The problem: A verbatim copy of the listing is needed; pictures are to be left out.

Provided material:
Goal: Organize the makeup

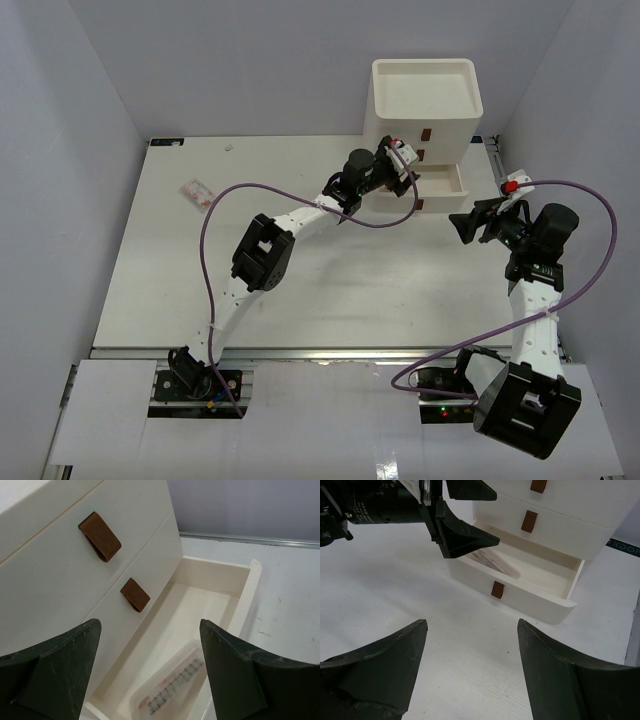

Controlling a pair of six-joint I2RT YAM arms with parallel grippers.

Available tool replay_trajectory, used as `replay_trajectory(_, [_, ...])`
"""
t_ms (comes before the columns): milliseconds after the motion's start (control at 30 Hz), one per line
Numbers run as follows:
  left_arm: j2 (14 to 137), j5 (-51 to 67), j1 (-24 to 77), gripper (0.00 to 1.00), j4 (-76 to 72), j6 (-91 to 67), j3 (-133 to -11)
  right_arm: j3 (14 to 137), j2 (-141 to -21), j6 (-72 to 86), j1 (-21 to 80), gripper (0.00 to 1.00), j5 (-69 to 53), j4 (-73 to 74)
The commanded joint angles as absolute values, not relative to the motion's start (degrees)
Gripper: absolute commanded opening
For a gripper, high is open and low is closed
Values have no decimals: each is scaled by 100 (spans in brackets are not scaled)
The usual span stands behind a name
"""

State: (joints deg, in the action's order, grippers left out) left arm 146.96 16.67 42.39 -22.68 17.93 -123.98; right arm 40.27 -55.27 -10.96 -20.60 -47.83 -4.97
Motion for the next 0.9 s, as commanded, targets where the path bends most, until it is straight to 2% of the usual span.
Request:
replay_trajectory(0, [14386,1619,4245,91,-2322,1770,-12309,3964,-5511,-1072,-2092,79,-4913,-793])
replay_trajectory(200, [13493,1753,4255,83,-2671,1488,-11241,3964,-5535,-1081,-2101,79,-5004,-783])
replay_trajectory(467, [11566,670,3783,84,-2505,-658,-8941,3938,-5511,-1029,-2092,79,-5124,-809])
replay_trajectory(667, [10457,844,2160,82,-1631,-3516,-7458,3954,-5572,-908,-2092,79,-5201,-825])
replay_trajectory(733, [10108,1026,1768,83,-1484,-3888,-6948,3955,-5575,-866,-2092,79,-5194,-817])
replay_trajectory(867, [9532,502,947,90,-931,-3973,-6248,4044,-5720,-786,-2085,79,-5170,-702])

Task answer:
Goal: Organize the makeup


Controlling a pair of six-joint I2RT YAM arms with parallel grippers.

Available tool replay_trajectory, used as `replay_trajectory(_, [_, ...])`
"""
t_ms (comes before the columns): milliseconds after the motion's start (control at 30 Hz), one per line
Numbers run as follows:
  left_arm: j2 (14 to 137), j5 (-51 to 67), j1 (-24 to 77), gripper (0.00 to 1.00), j4 (-76 to 72), j6 (-91 to 67), j3 (-133 to -11)
  right_arm: j3 (14 to 137), j2 (-141 to -21), j6 (-72 to 86), j1 (-21 to 80), gripper (0.00 to 1.00), j5 (-69 to 53), j4 (-73 to 74)
The commanded joint angles as absolute values, not relative to the motion's start (degrees)
Gripper: absolute commanded opening
For a gripper, high is open and low is closed
Values have no decimals: each is scaled by 100 (spans in brackets are not scaled)
The usual span stands behind a name
"""

State: (joints deg, in the action's order, grippers left out) left arm 146.96 16.67 42.39 -22.68 17.93 -123.98; right arm 40.27 -55.27 -10.96 -20.60 -47.83 -4.97
Motion for the next 0.9 s, as commanded, targets where the path bends most, until it is straight to 2% of the usual span.
Request:
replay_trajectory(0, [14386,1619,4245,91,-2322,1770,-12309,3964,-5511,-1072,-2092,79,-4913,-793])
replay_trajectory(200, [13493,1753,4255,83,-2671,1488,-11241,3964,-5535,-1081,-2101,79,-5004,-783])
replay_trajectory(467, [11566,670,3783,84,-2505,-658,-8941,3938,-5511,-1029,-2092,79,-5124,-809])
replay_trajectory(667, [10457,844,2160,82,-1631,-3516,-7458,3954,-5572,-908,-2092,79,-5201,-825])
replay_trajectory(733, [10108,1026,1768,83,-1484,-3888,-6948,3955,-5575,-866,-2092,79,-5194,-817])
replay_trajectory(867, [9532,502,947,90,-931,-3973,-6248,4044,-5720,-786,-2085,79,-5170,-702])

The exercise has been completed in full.